Use a high-temperature setting, the surface temperature should reach up to 160 – 180 degrees Fahrenheit after the steamer has passed over it. (Note that using a carpet cleaner, or the type of steamer used for clothing will usually not be effective.)

D. Hair Dryer

Using a hairdryer can be effective in the fight against bed bugs, but it is more time-intensive, and it’s easier to miss some bed bugs in the process. This is because you will need to aim the hairdryer directly at the insects or eggs for at least 30 seconds in order to kill them.

E. Freezer

A temperature of zero degrees Fahrenheit (negative 15 degrees Celsius) will kill bed bugs after four days.  This method may be helpful for items that cannot be placed into a washing machine or dryer—either delicate fabrics, or things like toys, books, or shoes

Keep in mind that the item itself must reach zero degrees Fahrenheit before you start counting the days. In other words, don’t place the item into the freezer and assume that it immediately has reached zero degrees. The amount of time this takes will depend on the material and density of the item.  When in doubt, add another day to your freezing time.

Related: Can Bed Bugs Survive in Cold Temperatures?

F. Placing Your Items Outside in the Freezing Cold

Placing Your Items Outside in the Freezing Cold

This method relies on your location and the time of the year. Remember, cold will only be effective in killing bed bugs if the temperature of zero degrees Fahrenheit is maintained consistently for four days. Therefore, it’s important to ensure that the items you place outside will not come into contact with sunlight or anything else that may keep them warmer than the actual temperature outside.

2. Vacuum Cleaner

Vacuum Cleaner for bed bugs

Vacuum cleaners can be an effective way to remove bed bugs, but you will have to be diligent! Make sure your vacuum has a nozzle attachment so that it can reach every crack and crevice effectively. 

It is also a good idea to use a scrub brush to loosen any bed bugs or eggs from these areas. Female bed bugs use a sticky substance while laying their eggs to ensure they stay in place. This can make vacuuming them very difficult, which is where a hard-bristled brush can come in handy. 

Thoroughly brush over surfaces and inside cracks before running over them with the nozzle. You may need to dismantle furniture to ensure you are reaching every surface where bed bugs may be hiding. Your last step will be to get rid of the vacuum bag.  Bed bugs can easily find their way out of the bag and back into your home! 

3. Alcohol

Alcohol can be an inexpensive and effective way to get rid of bed bugs in your home.  However, it’s important to make sure that you are using the right kind of alcohol and applying it properly. 

The product you choose must contain 70% to 99% alcohol.  Isopropyl alcohol (commonly known as rubbing alcohol) will be your best bet, as long as it contains the appropriate level of alcohol mentioned above. 

Bed bugs and their eggs will need to come into direct contact with the alcohol solution in order for it to kill them, so it’s best to use a bottle with a spray nozzle.  Alcohol kills bed bugs by penetrating through their shells and drying them out from the inside. 

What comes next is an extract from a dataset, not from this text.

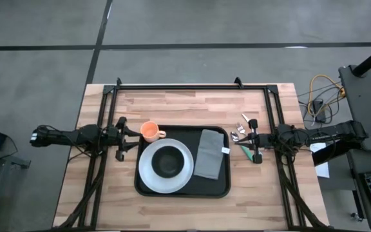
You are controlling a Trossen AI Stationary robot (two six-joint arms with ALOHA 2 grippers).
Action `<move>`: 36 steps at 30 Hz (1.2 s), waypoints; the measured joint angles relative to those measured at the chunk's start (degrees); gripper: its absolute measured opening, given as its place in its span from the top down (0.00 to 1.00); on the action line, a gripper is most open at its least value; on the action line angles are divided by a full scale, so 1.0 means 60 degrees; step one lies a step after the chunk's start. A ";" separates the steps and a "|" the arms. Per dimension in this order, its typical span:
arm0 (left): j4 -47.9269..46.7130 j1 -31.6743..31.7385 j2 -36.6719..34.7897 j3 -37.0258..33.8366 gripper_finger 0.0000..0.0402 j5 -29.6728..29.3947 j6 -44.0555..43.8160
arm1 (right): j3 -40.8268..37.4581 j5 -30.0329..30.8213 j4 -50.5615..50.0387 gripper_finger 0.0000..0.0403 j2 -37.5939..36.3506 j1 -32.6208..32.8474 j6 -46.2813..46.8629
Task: Set up tray
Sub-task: Put the grey napkin on the black serving tray
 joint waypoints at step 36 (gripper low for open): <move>0.0004 0.0000 0.0004 0.0000 0.64 -0.0004 0.0000 | 0.3011 -0.2831 0.0297 0.98 0.7809 -0.0740 0.1734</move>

An important safety consideration: Alcohol is flammable until it has completely evaporated.  Therefore, be sure to keep the alcohol and any item it comes into contact with away from any source of heat or flame until it has completely evaporated. 

Another plus when it comes to using alcohol is that studies have shown that bed bugs tend to avoid places previously sprayed with an alcohol-containing product. That means it can also help deter them from coming back! Just keep in mind that alcohol can stain some fabrics or cause colors to run.

Related: Alcohol for Bed Bugs Guide: Does Alcohol Kill Bed Bugs?

4. Diatomaceous Earth

Diatomaceous earth has a number of interesting uses around the home. And if you are willing to be patient and diligent, one of them also happens to be ridding your home of bed bugs! It is an all-natural product that you can find at your local home improvement or gardening store. It can also be ordered online.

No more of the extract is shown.